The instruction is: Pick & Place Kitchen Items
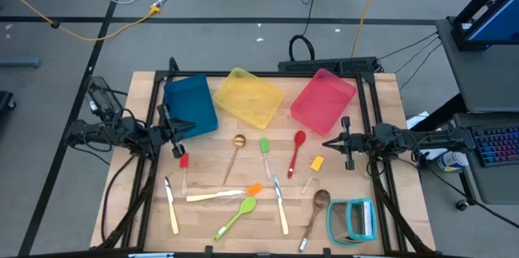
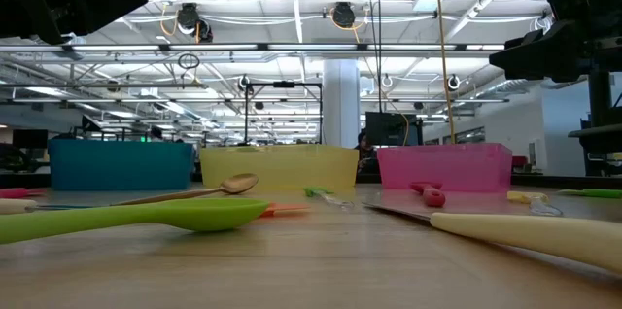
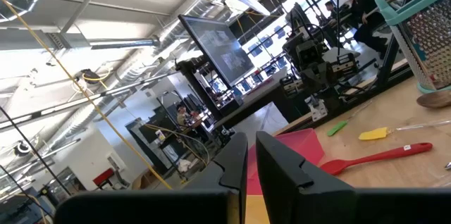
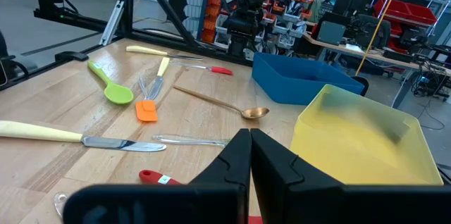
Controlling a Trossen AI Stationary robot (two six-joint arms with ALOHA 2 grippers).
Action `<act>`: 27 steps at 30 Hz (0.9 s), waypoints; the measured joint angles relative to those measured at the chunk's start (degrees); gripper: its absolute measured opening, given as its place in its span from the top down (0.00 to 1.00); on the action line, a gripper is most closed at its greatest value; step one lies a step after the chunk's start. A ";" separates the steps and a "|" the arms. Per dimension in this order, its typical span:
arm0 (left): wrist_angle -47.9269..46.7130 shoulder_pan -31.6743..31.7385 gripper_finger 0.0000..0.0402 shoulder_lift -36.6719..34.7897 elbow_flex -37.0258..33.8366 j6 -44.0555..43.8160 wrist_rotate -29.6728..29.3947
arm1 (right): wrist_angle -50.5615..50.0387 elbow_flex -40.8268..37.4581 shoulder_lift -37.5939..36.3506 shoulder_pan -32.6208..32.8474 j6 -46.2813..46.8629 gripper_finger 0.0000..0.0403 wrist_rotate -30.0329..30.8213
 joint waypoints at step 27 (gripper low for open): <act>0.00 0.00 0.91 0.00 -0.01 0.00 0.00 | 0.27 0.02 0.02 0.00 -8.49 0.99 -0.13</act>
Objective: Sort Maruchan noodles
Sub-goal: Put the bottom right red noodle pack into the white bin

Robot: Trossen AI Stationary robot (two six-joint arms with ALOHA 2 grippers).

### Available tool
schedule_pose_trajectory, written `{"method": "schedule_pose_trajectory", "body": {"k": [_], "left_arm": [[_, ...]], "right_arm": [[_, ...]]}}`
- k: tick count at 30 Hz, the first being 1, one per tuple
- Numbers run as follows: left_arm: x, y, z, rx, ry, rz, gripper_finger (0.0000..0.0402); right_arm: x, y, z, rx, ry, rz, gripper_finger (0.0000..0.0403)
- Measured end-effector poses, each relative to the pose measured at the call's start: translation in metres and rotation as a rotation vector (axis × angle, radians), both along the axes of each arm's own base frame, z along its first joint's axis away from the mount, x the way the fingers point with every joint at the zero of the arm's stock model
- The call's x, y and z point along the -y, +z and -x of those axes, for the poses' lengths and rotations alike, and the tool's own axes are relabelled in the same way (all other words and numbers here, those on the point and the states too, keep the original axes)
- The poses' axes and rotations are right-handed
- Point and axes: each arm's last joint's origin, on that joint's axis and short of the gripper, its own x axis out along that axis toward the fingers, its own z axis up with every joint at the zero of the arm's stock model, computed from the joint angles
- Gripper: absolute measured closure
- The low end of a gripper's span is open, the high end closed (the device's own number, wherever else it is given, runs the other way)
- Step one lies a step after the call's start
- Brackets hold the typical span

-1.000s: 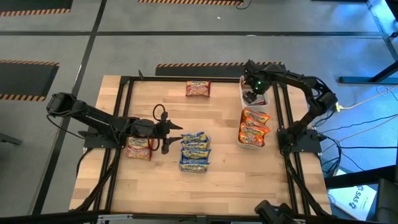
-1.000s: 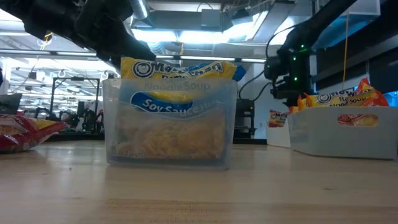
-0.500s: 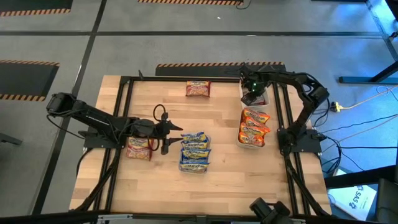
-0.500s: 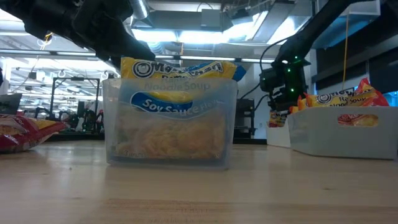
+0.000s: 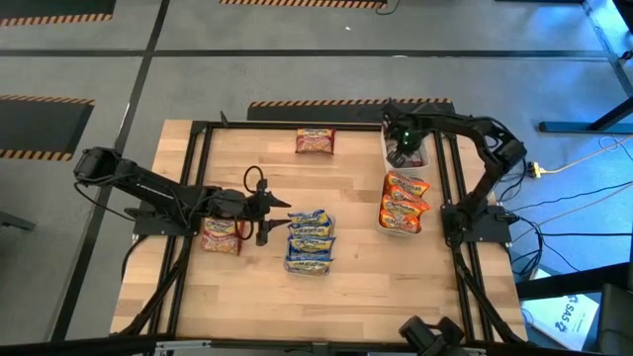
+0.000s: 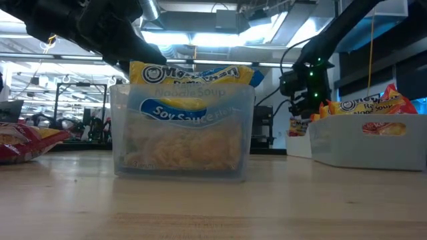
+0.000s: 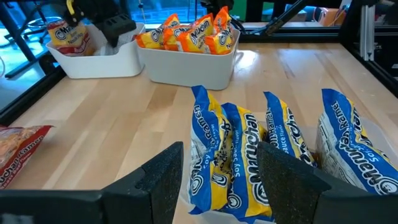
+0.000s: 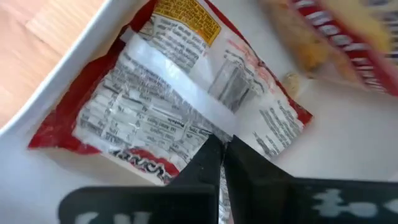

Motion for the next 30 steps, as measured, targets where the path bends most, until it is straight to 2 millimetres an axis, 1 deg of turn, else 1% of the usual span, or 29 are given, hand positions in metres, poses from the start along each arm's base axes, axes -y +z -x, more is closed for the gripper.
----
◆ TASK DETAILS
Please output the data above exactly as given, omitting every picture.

◆ THE ANSWER
The instruction is: Pick & Place Kitchen Items
Controlling a Trossen AI Stationary robot (two six-joint arms with ALOHA 2 grippers).
Action `<act>`: 27 steps at 30 Hz (0.9 s), waypoints; the measured joint angles relative to those measured at the chunk's start (degrees); gripper: its absolute measured opening, given as its place in its span from the top down (0.00 to 1.00); on the action line, a gripper is most closed at its greatest value; step one lies a step after the chunk's start. A ";" separates the steps and a "|" the arms. Per dimension in this order, its typical span:
arm0 (left): wrist_angle -47.9269..46.7130 shoulder_pan -31.6743..31.7385 gripper_finger 0.0000..0.0402 shoulder_lift -36.6719..34.7897 elbow_flex -37.0258..33.8366 j6 -44.0555..43.8160 wrist_rotate -29.6728..29.3947
arm1 (right): wrist_angle -50.5615..50.0387 elbow_flex -40.8268..37.4581 shoulder_lift -37.5939..36.3506 shoulder_pan -32.6208..32.8474 j6 -46.2813..46.8629 gripper_finger 0.0000..0.0403 wrist_rotate -30.0329..30.8213
 joint waypoints at step 27 (gripper low for open): <act>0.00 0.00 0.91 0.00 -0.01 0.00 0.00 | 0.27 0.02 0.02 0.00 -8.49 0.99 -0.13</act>
Objective: Sort Maruchan noodles
Sub-goal: Put the bottom right red noodle pack into the white bin

Robot: Trossen AI Stationary robot (two six-joint arms with ALOHA 2 grippers).

### Available tool
schedule_pose_trajectory, written `{"method": "schedule_pose_trajectory", "body": {"k": [_], "left_arm": [[_, ...]], "right_arm": [[_, ...]]}}`
- k: tick count at 30 Hz, the first being 1, one per tuple
- Numbers run as follows: left_arm: x, y, z, rx, ry, rz, gripper_finger (0.0000..0.0402); right_arm: x, y, z, rx, ry, rz, gripper_finger (0.0000..0.0403)
- Measured end-effector poses, each relative to the pose measured at the call's start: translation in metres and rotation as a rotation vector (axis × angle, radians), both along the axes of each arm's own base frame, z along its first joint's axis away from the mount, x the way the fingers point with every joint at the zero of the arm's stock model
- The call's x, y and z point along the -y, +z and -x of those axes, for the poses' lengths and rotations alike, and the tool's own axes are relabelled in the same way (all other words and numbers here, those on the point and the states too, keep the original axes)
- The poses' axes and rotations are right-handed
- Point and axes: each arm's last joint's origin, on that joint's axis and short of the gripper, its own x axis out along that axis toward the fingers, its own z axis up with every joint at the zero of the arm's stock model, computed from the joint angles
- Gripper: absolute measured closure
- The low end of a gripper's span is open, the high end closed (the device's own number, wherever else it is given, runs the other way)
- Step one lies a step after the call's start
- Brackets hold the typical span

-1.000s: 
-1.000s: 
-0.500s: 
-0.500s: 
+0.000s: 
+0.000s: 
+0.000s: 
+0.000s: 

Motion for the next 30 steps, as measured, targets where the path bends most, until it is straight to 2 millimetres an axis, 1 deg of turn, else 1% of the usual span, or 29 are given, hand positions in metres, poses from the start along each arm's base axes, axes -y +z -x, more is closed for the gripper.

Output is finished, and nothing else is required.